А тут, совсем недавно, я видела, как ранним вечером у соседнего дома из машины вышел шикарный полуседой мужчина, как из арабского фильма – еще до сокрушительного предательства или через тридцать лет после, – с большим букетом длинных красных роз и пошел походкой, благоухая парфюмом, к подъезду. Туда, где его, конечно, ждут. Ах, что-то в этом все же есть. Хоть столько уже известно, от возможной мебели из Испании и сантехники из Италии там – до всего, что связано с человеческими отношениями в любом жанре.
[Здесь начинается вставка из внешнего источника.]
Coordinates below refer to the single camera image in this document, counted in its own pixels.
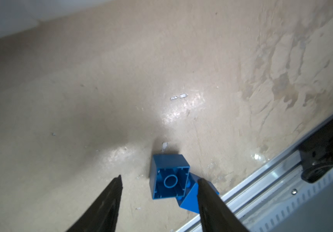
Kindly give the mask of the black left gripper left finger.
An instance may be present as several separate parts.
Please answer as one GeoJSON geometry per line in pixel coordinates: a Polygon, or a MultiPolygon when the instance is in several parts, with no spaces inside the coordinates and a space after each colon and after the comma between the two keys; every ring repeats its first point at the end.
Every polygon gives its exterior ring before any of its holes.
{"type": "Polygon", "coordinates": [[[114,232],[119,216],[122,177],[114,178],[69,232],[114,232]]]}

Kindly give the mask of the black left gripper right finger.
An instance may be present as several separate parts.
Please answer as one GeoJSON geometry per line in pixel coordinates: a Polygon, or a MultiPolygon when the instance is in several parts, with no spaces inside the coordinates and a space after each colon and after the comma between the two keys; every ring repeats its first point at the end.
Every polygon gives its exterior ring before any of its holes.
{"type": "Polygon", "coordinates": [[[248,232],[204,178],[198,180],[197,200],[204,232],[248,232]]]}

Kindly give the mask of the blue lego bottom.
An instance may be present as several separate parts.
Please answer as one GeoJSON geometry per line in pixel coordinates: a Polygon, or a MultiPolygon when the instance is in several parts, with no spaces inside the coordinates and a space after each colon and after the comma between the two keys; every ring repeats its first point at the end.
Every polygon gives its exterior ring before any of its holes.
{"type": "Polygon", "coordinates": [[[198,180],[200,179],[199,176],[190,173],[186,192],[184,197],[177,197],[177,203],[180,208],[186,209],[188,211],[194,212],[199,214],[199,205],[198,205],[198,180]]]}

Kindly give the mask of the dark blue lego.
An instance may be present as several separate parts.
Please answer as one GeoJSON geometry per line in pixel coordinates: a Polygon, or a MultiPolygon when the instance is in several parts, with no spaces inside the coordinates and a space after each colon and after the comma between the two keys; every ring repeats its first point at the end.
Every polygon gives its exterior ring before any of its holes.
{"type": "Polygon", "coordinates": [[[150,167],[153,200],[184,197],[190,165],[181,154],[154,154],[150,167]]]}

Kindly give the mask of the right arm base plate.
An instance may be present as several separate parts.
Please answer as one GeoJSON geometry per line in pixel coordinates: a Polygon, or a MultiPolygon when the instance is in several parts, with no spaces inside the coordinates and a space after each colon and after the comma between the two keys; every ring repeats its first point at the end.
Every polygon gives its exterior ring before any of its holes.
{"type": "Polygon", "coordinates": [[[301,178],[315,183],[333,168],[333,119],[304,140],[299,146],[303,172],[301,178]]]}

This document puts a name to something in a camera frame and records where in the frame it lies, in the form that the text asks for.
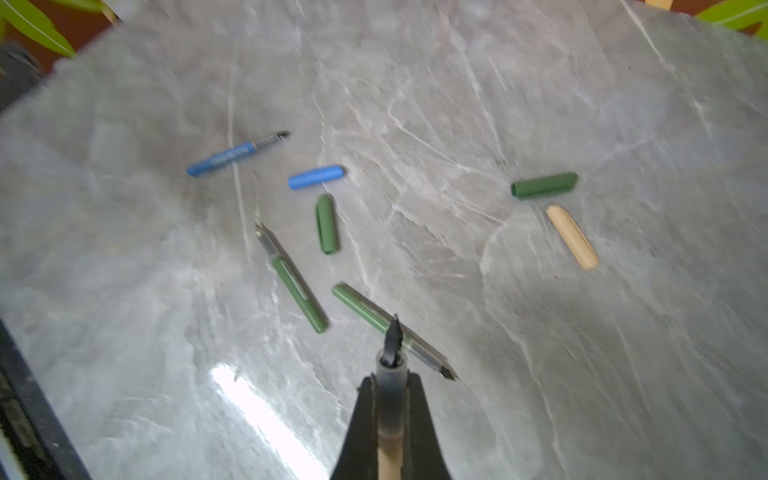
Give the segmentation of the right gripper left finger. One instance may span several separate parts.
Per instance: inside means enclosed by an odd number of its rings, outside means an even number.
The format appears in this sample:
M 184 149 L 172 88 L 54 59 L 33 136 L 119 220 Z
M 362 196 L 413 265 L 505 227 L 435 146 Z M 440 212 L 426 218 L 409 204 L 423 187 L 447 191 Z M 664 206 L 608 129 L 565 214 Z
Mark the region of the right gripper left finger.
M 347 433 L 330 480 L 371 480 L 378 478 L 378 428 L 375 380 L 372 375 L 360 383 Z

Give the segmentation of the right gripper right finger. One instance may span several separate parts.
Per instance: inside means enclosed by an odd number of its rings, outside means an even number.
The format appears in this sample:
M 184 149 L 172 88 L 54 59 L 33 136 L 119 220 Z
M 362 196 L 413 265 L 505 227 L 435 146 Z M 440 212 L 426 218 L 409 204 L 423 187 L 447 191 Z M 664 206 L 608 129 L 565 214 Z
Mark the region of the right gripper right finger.
M 450 480 L 422 380 L 410 373 L 406 389 L 406 420 L 403 446 L 403 478 Z

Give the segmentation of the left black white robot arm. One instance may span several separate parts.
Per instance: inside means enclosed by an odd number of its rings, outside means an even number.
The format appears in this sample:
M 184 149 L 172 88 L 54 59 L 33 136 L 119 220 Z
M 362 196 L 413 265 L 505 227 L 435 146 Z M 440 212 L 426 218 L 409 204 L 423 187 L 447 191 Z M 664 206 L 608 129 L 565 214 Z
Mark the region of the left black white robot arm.
M 0 110 L 4 111 L 43 79 L 37 60 L 15 41 L 1 43 Z

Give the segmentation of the beige pen cap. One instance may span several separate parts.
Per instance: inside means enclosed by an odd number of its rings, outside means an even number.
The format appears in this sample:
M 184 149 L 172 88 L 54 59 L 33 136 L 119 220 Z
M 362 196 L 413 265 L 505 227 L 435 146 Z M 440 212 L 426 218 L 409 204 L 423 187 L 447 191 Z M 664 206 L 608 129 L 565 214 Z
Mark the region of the beige pen cap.
M 559 205 L 550 205 L 546 214 L 560 237 L 583 270 L 599 266 L 598 256 L 570 214 Z

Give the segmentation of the beige pen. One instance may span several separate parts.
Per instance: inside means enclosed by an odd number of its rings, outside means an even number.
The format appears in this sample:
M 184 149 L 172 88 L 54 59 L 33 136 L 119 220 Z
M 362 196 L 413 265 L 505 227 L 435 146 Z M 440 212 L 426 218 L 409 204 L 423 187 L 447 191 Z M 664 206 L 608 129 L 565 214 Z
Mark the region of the beige pen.
M 401 479 L 405 434 L 407 359 L 402 353 L 404 333 L 397 316 L 385 333 L 375 373 L 378 428 L 378 478 Z

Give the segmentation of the blue pen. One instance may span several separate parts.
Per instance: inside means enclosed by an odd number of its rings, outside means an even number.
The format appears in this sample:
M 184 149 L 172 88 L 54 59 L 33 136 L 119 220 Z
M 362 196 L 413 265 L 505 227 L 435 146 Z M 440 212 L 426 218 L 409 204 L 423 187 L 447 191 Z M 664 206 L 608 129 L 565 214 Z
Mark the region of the blue pen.
M 197 178 L 203 174 L 224 168 L 232 163 L 256 155 L 261 150 L 288 138 L 291 133 L 287 130 L 278 131 L 257 141 L 245 142 L 235 147 L 216 153 L 204 160 L 198 161 L 186 168 L 186 173 Z

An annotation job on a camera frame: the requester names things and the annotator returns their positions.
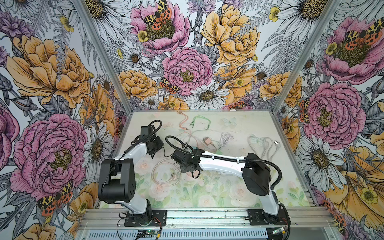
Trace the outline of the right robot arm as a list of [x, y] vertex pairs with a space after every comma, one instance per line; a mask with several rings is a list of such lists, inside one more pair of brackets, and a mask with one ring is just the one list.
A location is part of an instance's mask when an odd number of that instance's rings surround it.
[[251, 225], [277, 225], [288, 218], [274, 191], [282, 180], [281, 169], [274, 163], [249, 153], [245, 157], [229, 157], [194, 149], [191, 153], [176, 148], [171, 159], [177, 162], [182, 173], [216, 171], [242, 178], [248, 191], [258, 196], [262, 210], [249, 210]]

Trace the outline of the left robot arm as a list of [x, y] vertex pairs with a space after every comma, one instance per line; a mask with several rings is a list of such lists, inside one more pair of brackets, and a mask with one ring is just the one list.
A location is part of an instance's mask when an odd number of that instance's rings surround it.
[[149, 226], [154, 223], [154, 214], [149, 200], [136, 193], [135, 164], [145, 155], [153, 157], [163, 148], [160, 137], [137, 142], [120, 157], [104, 160], [101, 164], [98, 198], [110, 205], [128, 209], [124, 226]]

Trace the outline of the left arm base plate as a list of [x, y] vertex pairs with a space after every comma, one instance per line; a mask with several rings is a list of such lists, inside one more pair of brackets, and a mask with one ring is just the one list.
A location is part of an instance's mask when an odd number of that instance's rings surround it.
[[125, 218], [125, 227], [165, 227], [167, 210], [150, 210], [144, 214], [128, 215]]

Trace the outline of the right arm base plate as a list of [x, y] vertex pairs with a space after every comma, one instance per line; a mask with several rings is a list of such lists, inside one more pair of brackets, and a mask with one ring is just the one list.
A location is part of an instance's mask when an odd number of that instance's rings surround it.
[[284, 208], [279, 208], [276, 216], [265, 213], [262, 209], [247, 210], [248, 216], [245, 217], [251, 226], [290, 226], [291, 220], [288, 212]]

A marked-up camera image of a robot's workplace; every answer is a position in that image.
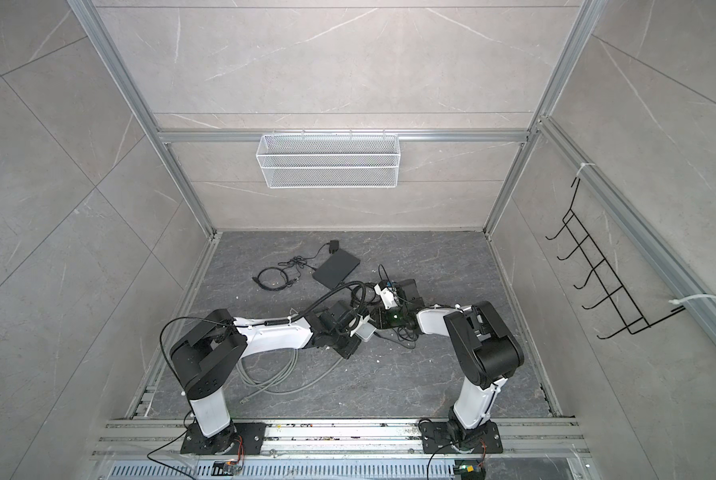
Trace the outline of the black power adapter with cord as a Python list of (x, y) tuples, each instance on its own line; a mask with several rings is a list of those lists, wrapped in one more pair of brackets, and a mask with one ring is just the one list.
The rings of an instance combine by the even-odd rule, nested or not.
[(334, 254), (340, 249), (340, 241), (337, 239), (330, 240), (322, 244), (315, 254), (311, 256), (297, 255), (289, 260), (279, 262), (277, 266), (282, 269), (311, 269), (315, 270), (315, 267), (310, 264), (312, 260), (315, 260), (324, 250), (327, 250), (329, 254)]

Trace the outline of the white rectangular box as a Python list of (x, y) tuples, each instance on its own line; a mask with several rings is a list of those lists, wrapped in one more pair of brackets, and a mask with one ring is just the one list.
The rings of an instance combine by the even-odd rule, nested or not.
[(376, 327), (370, 322), (361, 323), (352, 334), (363, 342), (368, 342), (376, 332)]

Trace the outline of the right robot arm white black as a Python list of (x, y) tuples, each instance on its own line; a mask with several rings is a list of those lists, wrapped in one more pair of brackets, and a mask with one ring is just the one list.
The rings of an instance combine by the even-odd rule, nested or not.
[(464, 381), (446, 421), (418, 421), (423, 450), (430, 454), (501, 454), (503, 445), (491, 420), (497, 396), (524, 364), (525, 355), (495, 307), (427, 305), (413, 279), (381, 277), (374, 287), (381, 306), (372, 314), (378, 327), (411, 331), (416, 339), (438, 335), (450, 340)]

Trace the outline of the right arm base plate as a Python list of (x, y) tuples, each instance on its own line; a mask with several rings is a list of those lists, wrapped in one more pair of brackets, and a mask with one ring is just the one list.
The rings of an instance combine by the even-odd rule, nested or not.
[(417, 427), (426, 454), (501, 454), (503, 452), (500, 432), (492, 421), (467, 430), (452, 419), (446, 422), (421, 419)]

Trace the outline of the dark grey network switch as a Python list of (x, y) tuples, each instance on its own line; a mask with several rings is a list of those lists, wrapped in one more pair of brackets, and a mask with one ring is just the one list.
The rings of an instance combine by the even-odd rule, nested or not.
[(328, 289), (335, 289), (360, 265), (353, 254), (338, 250), (313, 273), (313, 278)]

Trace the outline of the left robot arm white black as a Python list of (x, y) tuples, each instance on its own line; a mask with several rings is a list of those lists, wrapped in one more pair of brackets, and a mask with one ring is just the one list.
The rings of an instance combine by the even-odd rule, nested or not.
[(303, 311), (283, 318), (254, 320), (217, 309), (191, 316), (192, 328), (167, 347), (159, 336), (161, 355), (182, 387), (194, 423), (187, 428), (184, 450), (202, 447), (221, 453), (240, 439), (224, 395), (224, 385), (248, 356), (278, 350), (295, 353), (330, 348), (344, 358), (360, 344), (356, 333), (369, 315), (369, 286), (342, 283)]

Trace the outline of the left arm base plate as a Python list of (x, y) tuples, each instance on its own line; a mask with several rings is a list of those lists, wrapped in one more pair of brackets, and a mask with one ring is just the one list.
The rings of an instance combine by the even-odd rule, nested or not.
[(181, 454), (237, 455), (240, 447), (246, 455), (259, 455), (264, 442), (265, 423), (235, 423), (212, 437), (206, 437), (197, 422), (190, 425), (180, 448)]

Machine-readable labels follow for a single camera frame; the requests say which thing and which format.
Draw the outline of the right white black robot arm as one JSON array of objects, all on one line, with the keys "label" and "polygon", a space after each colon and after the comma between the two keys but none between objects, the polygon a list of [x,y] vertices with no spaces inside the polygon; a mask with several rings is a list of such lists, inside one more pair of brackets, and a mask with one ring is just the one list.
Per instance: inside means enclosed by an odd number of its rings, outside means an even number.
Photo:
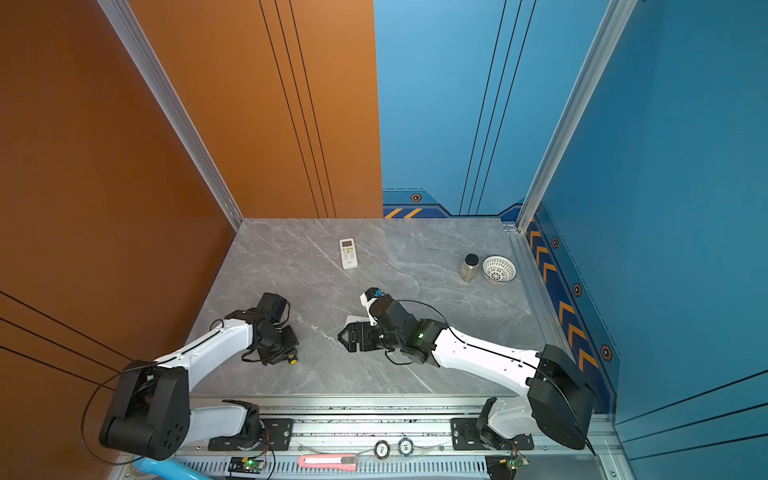
[{"label": "right white black robot arm", "polygon": [[365,292],[364,320],[350,320],[337,339],[350,353],[398,352],[407,364],[462,371],[514,392],[487,399],[474,430],[486,448],[510,450],[518,437],[543,434],[572,450],[589,448],[596,394],[563,349],[521,350],[481,340],[451,326],[443,314],[418,318],[405,301]]}]

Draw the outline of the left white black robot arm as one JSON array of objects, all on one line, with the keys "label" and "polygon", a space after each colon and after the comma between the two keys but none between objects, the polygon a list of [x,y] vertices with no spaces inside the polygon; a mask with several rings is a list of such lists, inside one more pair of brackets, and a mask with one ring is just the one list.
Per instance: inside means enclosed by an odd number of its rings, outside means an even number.
[{"label": "left white black robot arm", "polygon": [[256,306],[217,320],[189,345],[127,365],[103,420],[100,445],[153,460],[204,440],[239,450],[266,447],[268,431],[257,405],[225,399],[219,406],[194,408],[190,394],[233,356],[264,366],[295,363],[299,341],[289,317],[288,300],[265,293]]}]

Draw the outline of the white remote control right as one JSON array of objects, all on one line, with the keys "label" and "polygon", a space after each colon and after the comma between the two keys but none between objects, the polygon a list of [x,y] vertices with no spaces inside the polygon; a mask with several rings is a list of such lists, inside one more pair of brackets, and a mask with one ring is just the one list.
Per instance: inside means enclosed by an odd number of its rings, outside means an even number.
[{"label": "white remote control right", "polygon": [[357,268],[358,258],[354,239],[347,238],[340,240],[339,247],[343,269],[351,270]]}]

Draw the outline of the black round badge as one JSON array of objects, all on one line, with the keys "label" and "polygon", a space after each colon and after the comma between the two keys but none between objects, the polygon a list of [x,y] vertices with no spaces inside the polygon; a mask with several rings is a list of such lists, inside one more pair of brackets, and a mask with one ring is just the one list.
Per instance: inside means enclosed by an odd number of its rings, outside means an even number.
[{"label": "black round badge", "polygon": [[379,440],[374,446],[374,455],[378,460],[386,460],[391,453],[390,444],[385,440]]}]

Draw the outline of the blue round badge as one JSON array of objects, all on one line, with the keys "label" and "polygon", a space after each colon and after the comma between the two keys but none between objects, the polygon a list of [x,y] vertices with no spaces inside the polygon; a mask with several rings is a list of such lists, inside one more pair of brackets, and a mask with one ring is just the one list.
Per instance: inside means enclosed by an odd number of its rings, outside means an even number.
[{"label": "blue round badge", "polygon": [[399,454],[404,457],[408,457],[412,455],[415,450],[413,441],[408,437],[402,437],[398,441],[397,446],[398,446]]}]

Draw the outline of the green circuit board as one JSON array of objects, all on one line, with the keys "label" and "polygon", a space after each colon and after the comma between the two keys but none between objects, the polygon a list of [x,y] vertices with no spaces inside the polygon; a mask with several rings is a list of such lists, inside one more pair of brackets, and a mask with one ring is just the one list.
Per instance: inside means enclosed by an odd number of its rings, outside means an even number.
[{"label": "green circuit board", "polygon": [[227,467],[230,476],[258,476],[265,472],[267,462],[256,457],[231,457]]}]

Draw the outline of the glass jar black lid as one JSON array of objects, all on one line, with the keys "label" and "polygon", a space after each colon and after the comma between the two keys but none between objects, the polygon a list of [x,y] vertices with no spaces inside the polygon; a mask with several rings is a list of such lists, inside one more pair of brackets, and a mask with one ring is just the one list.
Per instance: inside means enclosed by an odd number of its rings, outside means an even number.
[{"label": "glass jar black lid", "polygon": [[479,257],[476,254],[467,254],[460,267],[459,276],[464,282],[470,282],[477,275],[479,268]]}]

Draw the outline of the pink utility knife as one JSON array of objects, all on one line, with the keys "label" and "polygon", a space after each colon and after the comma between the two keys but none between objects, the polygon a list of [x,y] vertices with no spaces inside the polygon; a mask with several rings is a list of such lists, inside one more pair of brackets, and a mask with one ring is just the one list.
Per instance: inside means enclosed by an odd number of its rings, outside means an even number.
[{"label": "pink utility knife", "polygon": [[307,469],[356,472],[357,464],[355,454],[313,454],[302,455],[298,459],[298,465]]}]

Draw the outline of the white mesh basket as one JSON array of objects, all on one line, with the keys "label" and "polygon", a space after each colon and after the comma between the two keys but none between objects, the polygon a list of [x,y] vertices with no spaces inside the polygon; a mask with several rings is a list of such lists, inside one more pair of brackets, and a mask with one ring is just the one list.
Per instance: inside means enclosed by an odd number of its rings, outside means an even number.
[{"label": "white mesh basket", "polygon": [[484,277],[492,283],[506,284],[517,276],[517,268],[514,263],[503,256],[493,255],[482,262]]}]

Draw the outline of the small circuit board right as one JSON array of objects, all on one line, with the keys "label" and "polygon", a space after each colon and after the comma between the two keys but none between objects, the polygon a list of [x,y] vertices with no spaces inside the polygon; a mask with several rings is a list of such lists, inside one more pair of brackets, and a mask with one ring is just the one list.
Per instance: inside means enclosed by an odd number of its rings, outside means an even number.
[{"label": "small circuit board right", "polygon": [[504,465],[511,472],[517,472],[521,468],[527,467],[529,460],[525,456],[516,456],[501,460],[500,464]]}]

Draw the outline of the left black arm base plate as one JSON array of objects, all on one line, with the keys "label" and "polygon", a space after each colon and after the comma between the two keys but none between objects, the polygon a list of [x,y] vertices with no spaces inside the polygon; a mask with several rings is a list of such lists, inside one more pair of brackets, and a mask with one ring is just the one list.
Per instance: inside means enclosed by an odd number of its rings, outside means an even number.
[{"label": "left black arm base plate", "polygon": [[260,418],[255,430],[232,437],[217,437],[208,443],[209,451],[287,451],[290,446],[294,420],[291,418]]}]

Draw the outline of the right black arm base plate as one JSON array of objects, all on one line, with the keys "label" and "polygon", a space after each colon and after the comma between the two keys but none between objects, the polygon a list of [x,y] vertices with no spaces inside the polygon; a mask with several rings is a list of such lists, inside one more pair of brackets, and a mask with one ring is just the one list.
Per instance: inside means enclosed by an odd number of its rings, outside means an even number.
[{"label": "right black arm base plate", "polygon": [[520,434],[512,439],[503,439],[495,433],[481,434],[477,418],[453,418],[450,424],[452,445],[457,451],[532,451],[535,448],[530,434]]}]

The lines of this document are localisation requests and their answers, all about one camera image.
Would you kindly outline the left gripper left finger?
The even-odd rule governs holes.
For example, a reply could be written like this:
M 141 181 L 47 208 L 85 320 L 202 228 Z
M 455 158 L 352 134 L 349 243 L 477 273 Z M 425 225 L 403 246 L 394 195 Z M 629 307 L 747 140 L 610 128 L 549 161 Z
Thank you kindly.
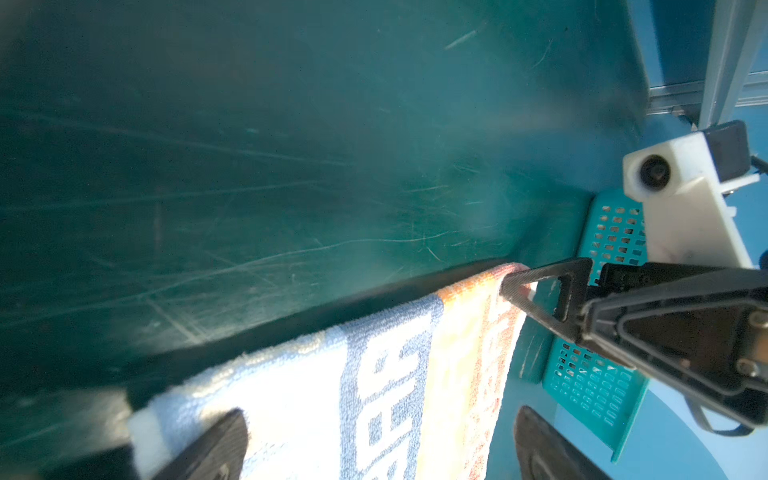
M 248 429 L 241 409 L 233 409 L 217 420 L 155 480 L 238 480 L 248 448 Z

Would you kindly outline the rabbit letter striped towel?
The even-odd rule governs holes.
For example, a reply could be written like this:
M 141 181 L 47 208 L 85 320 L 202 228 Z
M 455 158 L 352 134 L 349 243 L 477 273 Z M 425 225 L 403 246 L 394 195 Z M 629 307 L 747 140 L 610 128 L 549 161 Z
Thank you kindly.
M 243 479 L 482 479 L 525 314 L 507 263 L 437 292 L 209 368 L 133 414 L 150 479 L 226 413 Z

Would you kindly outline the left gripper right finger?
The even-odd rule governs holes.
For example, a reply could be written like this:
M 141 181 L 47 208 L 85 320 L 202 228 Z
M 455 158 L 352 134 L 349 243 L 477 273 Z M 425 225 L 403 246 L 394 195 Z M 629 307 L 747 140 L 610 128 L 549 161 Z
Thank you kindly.
M 529 406 L 522 406 L 517 413 L 514 438 L 522 479 L 611 479 Z

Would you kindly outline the teal perforated plastic basket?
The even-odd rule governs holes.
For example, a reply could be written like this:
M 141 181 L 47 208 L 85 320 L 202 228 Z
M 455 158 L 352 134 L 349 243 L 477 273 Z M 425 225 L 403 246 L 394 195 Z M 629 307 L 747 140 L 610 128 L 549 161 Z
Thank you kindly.
M 607 264 L 644 264 L 647 251 L 642 205 L 620 189 L 597 194 L 590 205 L 578 255 L 593 261 L 591 287 L 598 285 Z M 541 384 L 612 451 L 611 462 L 617 463 L 644 400 L 647 377 L 556 339 L 533 320 L 524 324 L 519 349 L 518 377 Z

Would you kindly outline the aluminium frame right post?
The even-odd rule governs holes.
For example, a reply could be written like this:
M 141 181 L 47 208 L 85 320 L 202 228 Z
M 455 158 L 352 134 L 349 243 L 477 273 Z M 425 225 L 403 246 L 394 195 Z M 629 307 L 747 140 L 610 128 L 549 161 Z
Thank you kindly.
M 715 2 L 699 129 L 730 119 L 766 32 L 766 1 Z

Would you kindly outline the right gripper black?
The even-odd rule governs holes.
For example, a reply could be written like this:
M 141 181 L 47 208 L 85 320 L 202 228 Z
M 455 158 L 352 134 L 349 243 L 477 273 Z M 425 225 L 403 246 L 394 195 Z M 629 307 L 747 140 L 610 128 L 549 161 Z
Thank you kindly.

Ну и что ж, им могут чем-то пахнуть и эти розы, хоть я и знаю, чем.
Все цветы мне надоели… Кроме тех, бабушкиных. Но к ним мне не дотянуться никогда. Даже ценой смерти. Некому будет разводить маргаритки с анютиными глазками. Не потому, что у меня никого нет, а потому, что у них в сознании на месте клумб моего детства другие декорации цветут. Даже эту считалочку про садовника никто почти уже не знает.
Красиво почти все. Кроме, пожалуй, свинарникоподобных совхозных поселков эпохи позднего советского обскурантизма.
…Так вот, выхожу я из двери, расположенной в торце слепого выступа деревянного дома, успеваю возвести взглядом водосточную трубу, и тут полет шмеля прерывается и откладывается на неопределенное время. Но он определенно повторится, хотя, скорее всего, заново, а не в продолжение. С продолжением всегда напряженно.